Richard L. Hough, Ph.D., Andrea L. Hazen, Ph.D., Fernando I. Soriano, Ph.D., Patricia Wood, M.P.H., M.A., Kristen McCabe, Ph.D. and May Yeh, Ph.D.

Abstract

OBJECTIVES:

The major objectives of this study were to examine the prevalence of mental disorders and the use of mental health services among Latino adolescents who were receiving services in at least one of five public sectors of care in San Diego County.

METHODS:

Survey data were gathered for a random sample of adolescents aged 12 to 18 years (N=1,164) who were receiving public-sector care. Mental disorders were assessed with the Diagnostic Interview Schedule for Children, and use of mental health services was assessed with the Service Assessment for Children and Adolescents.

RESULTS:

Rates of disruptive disorders were significantly lower among Latino adolescents than among white adolescents. Although more than half of the Latino sample received specialty mental health services, those with psychiatric disorders were significantly underserved compared with their white counterparts. Latino adolescents with psychiatric disorders entered specialty mental health services at a later age and had made significantly fewer specialty mental health service visits in the previous year. In multivariate analyses, Latino youths were significantly less likely than white youths to use specialty mental health services independent of diagnosis, gender, age, and the service sector from which they were selected.

CONCLUSIONS:

Public service systems need to ensure that Latino youths are appropriately assessed for disruptive disorders and that they are provided with appropriate specialty mental health care.

Introduction

The consensus among mental health researchers is that a small proportion of adolescents with emotional or behavioral problems receive the mental health services they need. Although data for adults suggest that Latinos with serious mental disorders are significantly less likely to use mental health services than comparable white Americans or African Americans, little is known about whether there are significant disparities in the receipt of needed services among Latino adolescents compared with adolescents from other racial and ethnic backgrounds. Even less is known about whether there are disparities by ethnic or racial group in the delivery of mental health services to the high-risk adolescents who are in public systems of care. This question is an important one, given the high probability that such youths will experience chronic and long-term psychiatric and behavioral problems.

Research on the use of mental health services by adolescents is difficult and rare, partially because adolescents may receive services in multiple public sectors of care. Some studies suggest that Latinos may be underrepresented in specialty mental health programs and public school programs for children with serious emotional disturbances, may receive fewer support services in child welfare, and may be overrepresented in the juvenile justice sector compared with white youths. McCabe and colleagues found that Latino youths were the most consistently underrepresented in five public sectors of care in San Diego County. The Methods for the Epidemiology of Child and Adolescent Mental Disorders (MECA) community surveys found that youths in Puerto Rico were significantly less likely than youths in Atlanta, New Haven, and New York to receive mental health services from mental health specialists, in medical settings, and at school.

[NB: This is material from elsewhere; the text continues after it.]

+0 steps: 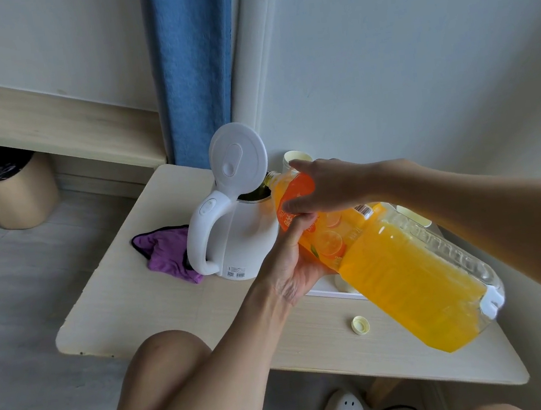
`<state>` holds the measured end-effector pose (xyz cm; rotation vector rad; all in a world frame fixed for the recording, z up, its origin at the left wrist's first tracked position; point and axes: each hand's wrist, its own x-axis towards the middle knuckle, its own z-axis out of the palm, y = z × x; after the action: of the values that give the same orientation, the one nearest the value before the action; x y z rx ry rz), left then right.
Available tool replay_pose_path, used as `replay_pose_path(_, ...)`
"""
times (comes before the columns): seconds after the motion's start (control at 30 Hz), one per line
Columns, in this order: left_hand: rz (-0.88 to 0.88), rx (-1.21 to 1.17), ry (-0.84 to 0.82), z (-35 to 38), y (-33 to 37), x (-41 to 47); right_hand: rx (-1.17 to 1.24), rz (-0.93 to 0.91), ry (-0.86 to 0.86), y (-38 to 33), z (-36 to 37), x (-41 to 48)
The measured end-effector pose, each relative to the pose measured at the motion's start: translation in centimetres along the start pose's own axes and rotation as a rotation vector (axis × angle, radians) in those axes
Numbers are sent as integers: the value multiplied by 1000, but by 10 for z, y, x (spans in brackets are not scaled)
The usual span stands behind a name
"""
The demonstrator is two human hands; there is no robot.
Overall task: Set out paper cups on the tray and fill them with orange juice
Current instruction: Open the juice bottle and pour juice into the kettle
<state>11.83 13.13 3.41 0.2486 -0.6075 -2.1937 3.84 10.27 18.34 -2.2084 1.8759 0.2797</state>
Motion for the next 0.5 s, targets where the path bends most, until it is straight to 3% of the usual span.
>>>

Research among adults suggests that the prevalence of mental disorders is low in recent-immigrant and unacculturated Latino populations and increases with the duration of residence in the United States. Studies of adults also suggest that less-acculturated Mexican Americans or those who are more recent immigrants are significantly less likely to receive needed mental health services than those who are more acculturated.

Some research suggests that youths from ethnic minorities who have behavioral health problems may be more underserved than white American children with the same problems and that a person's racial or ethnic background is a more important predictor of use of outpatient services than are his or her observed problems or symptoms. However, few of these studies have included Latino youths, none have focused on services provided for high-risk youths with open cases in public-sector provider agencies, and none have examined the potential effects of acculturation on service use patterns.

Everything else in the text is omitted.